Gazetedeki haber yukarıda görüldüğü gibidir, internetteki hâline ise yüz vermeyiniz, gazetede başka türlü duruyor, dokunuyor, ışığa tutup fotoğrafları daha ayrıntılı inceleyebiliyorsunuz, üstelik haberi kesip saklayabilirsiniz, 'sil' tuşuna basınca da silinmez öyle, üstelik virüslere karşı da çok dayanıklıdır gazeteler, virüs nedir bilmezler çünkü, bilgisayar çökünce uçup giden hatıralar gibi kanat çırpmaz, kaçıp saklanmaz, istediğiniz an elinizin altındadır, dakikalarca saatlerce aynı cümleyi, değişik şekillerde okuyabilirsiniz.
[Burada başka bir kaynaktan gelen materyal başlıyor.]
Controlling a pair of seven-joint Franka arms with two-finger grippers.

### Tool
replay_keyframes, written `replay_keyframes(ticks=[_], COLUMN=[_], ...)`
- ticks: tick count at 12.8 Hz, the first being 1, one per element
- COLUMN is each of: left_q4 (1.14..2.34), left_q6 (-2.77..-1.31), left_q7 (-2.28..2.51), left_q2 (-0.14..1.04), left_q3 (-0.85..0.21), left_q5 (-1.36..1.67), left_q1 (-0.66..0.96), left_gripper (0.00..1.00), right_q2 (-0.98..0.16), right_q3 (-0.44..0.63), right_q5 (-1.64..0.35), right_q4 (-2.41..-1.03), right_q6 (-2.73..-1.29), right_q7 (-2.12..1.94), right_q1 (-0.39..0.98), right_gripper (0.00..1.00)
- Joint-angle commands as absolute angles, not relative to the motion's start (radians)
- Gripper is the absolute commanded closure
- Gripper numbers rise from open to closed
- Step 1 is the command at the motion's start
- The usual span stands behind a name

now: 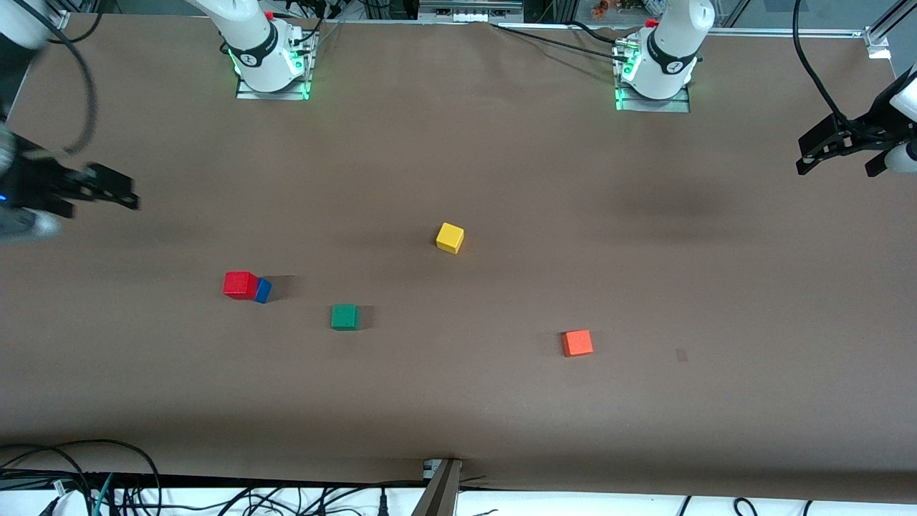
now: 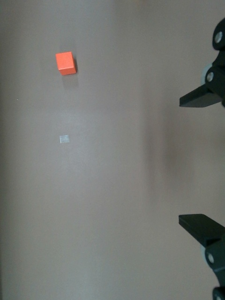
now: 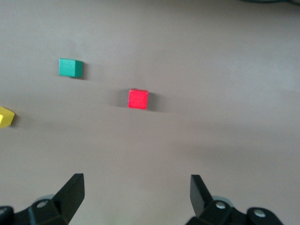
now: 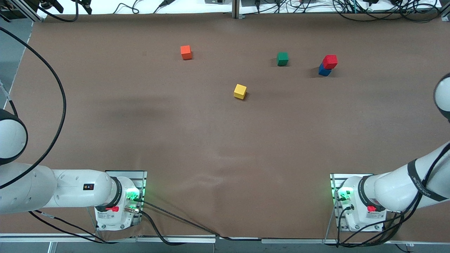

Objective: Pass red block to right arm, stack on blue

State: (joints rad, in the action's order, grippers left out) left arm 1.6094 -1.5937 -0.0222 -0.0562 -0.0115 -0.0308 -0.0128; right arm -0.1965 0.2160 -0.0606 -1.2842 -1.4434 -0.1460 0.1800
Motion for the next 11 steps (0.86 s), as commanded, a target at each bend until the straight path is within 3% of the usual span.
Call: replay_keyframes(ticks=[1,4,11], left_q4=[1.572,1.568,1.565], left_q6=[-1.585,-1.563,-1.562], left_q7=[-0.025,-0.017,-0.017], left_q2=[-0.035,-0.018,-0.018], left_q3=[-0.005,-0.012,-0.054], left_q5=[-0.02,-0.023,-0.023], left_q1=[-0.008,0.003,0.003], left_gripper=[0.0,0.0,0.0], right_q2=[-0.062,0.034,-0.044], right_q3=[0.156,0.051,0.04], right_q5=[-0.046,-0.031,0.021], right_q4=[-1.432,-1.566,-1.493], right_q6=[-1.482,-1.468,-1.417], right_q7=[-0.158,-0.15,-0.155], right_q1=[0.111,0.037,0.037], right_gripper=[0.0,0.0,0.0])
Zaten dijital ile analog bilgi arasındaki farklardan biri de budur, analog bilgiye daha güvenilir, dijital bilgi ise şüphe uyandırır. "Hem "Taşa yazılan bilgiler duruyor da cd'lere yazılan veriler neden uçuyor?" diye hep yeni olanın peşinden koşan ama hiç yakalayamayanların kulağına fısıldamak isterim. :)
Neyse yine sözü uzatmayalım, Dolmabahçe Sarayı Saat Müzesi'ne bakalım, epeydir kapalıydı, bu arada boş durulmamış bütün saatler elden geçmiş ve yeniden bakımları yapılmış. Zaten Dolmabahçe Sarayı Saat Müzesi'ndeki saatlerin çoğu türlerinin nadide örnekleri arasında.
Çiçek saati de saat müzesinin önüne alınmış, pek güzel olmuş.
Yasemin Bay'ın röportajı çok güzel ama Şule Gürbüz ile yapılan her röportajında muhakkak sorulan soruları bu kez de o sormuş! Muhabirler değişiyor ama sorular hiç değişmiyor.
Not: Bu gece 1 saat kadar zamanı geriye almayı unutmayınız.